Posted By: Sarah Thorson Little (email)
Date: 2/10/2024 at 13:06:56

January 4, 1922 –--- March 22, 2018

James Randall Holden was born in Dows, Iowa in 1922. He graduated high school at 16, but as the oldest of seven children (five brothers and one sister) he was responsible for helping to support his family during the hard years of the depression and afterwards, when his family often went hungry, eating only the greens that others saw as weeds that his mother gathered. He never afterwards liked greens or “mush” (hot cereal) for the memories they brought of those lean days. The hard-physical labor—lugging around bags of cement on building sites and stoking coal into hot furnaces—without pay got to be too much and at seventeen he joined up with a traveling carnival show. He did set up and take down and passed out handbills advertising the shows and even learned the “carnie” language workers used to speak to one another to add to their mystique with the general public.

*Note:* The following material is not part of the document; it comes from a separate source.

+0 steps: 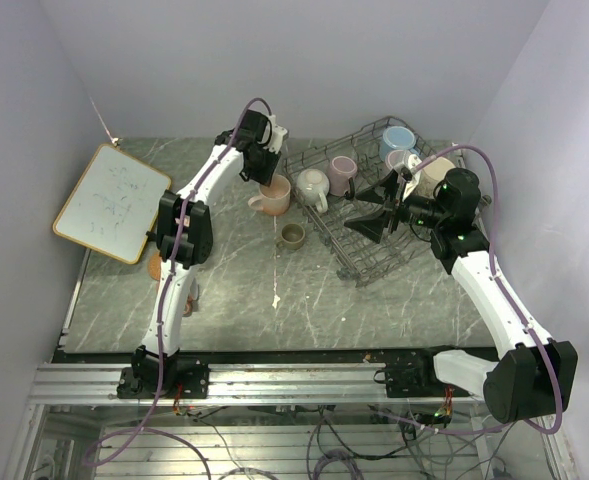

He moved around freely for a few years until he heard about the concentration camps in Germany and could not let that pass without doing something about it. When the US joined the war in Europe, he joined the Army Air Corps, eventually to pilot the “flying fortresses” (B17s) that flew out of England over southern France and Germany. He was then 22 (it was 1944) and training was no easy matter. When he first reported to duty at St. Louis, Jefferson Barracks was not ready for them. Thus the men tramped around in the mud in civilian shoes and clothes and when it got cold enough to snow they slept in makeshift huts as the wind blew snow over their beds through the cracks in the walls.

From cold he went to hot at Randolph Field for pre-cadet training: two months of hard work and then flight school at last—training on B24s. But when he got to England he was told he was a B17 pilot and so he commanded the 35 missions that expressed the survivor impulse that stayed with him all his life. He flew 35 missions. An Allied plane went down on each mission, and there were 35 planes. He was hit often: once bombs took out the bottom of his plane so that he could see the ground under him as he flew back to base. But he always managed to return, flying by savvy and improvisation—and instinct—in the days before radar and computers, though flack bombing by the Germans, who could discern their predetermined flight patterns.

It was on leave to visit his parents in Fort Dodge, Iowa that he met my mom. He was nursing a drink alone at a local bar when my mother (who was with her sister) went up to him to ask, “Buy me a drink, soldier?” What ensued was a classic love story that lasted a lifetime. When arthritis crippled my mother later in life, Dad cared for her with gratefulness for each day they shared. After she died at age 84 he checked out a book from the library by her favorite author and read it aloud to her spirit, night by night. in the bed they shared. Toward the end of her life, he told me he wanted to keep a picture of her from World War II to remember what she looked like when he first fell in love with her—and did I know what she looked like when he last fell in love with he? “Exactly as she looks today.”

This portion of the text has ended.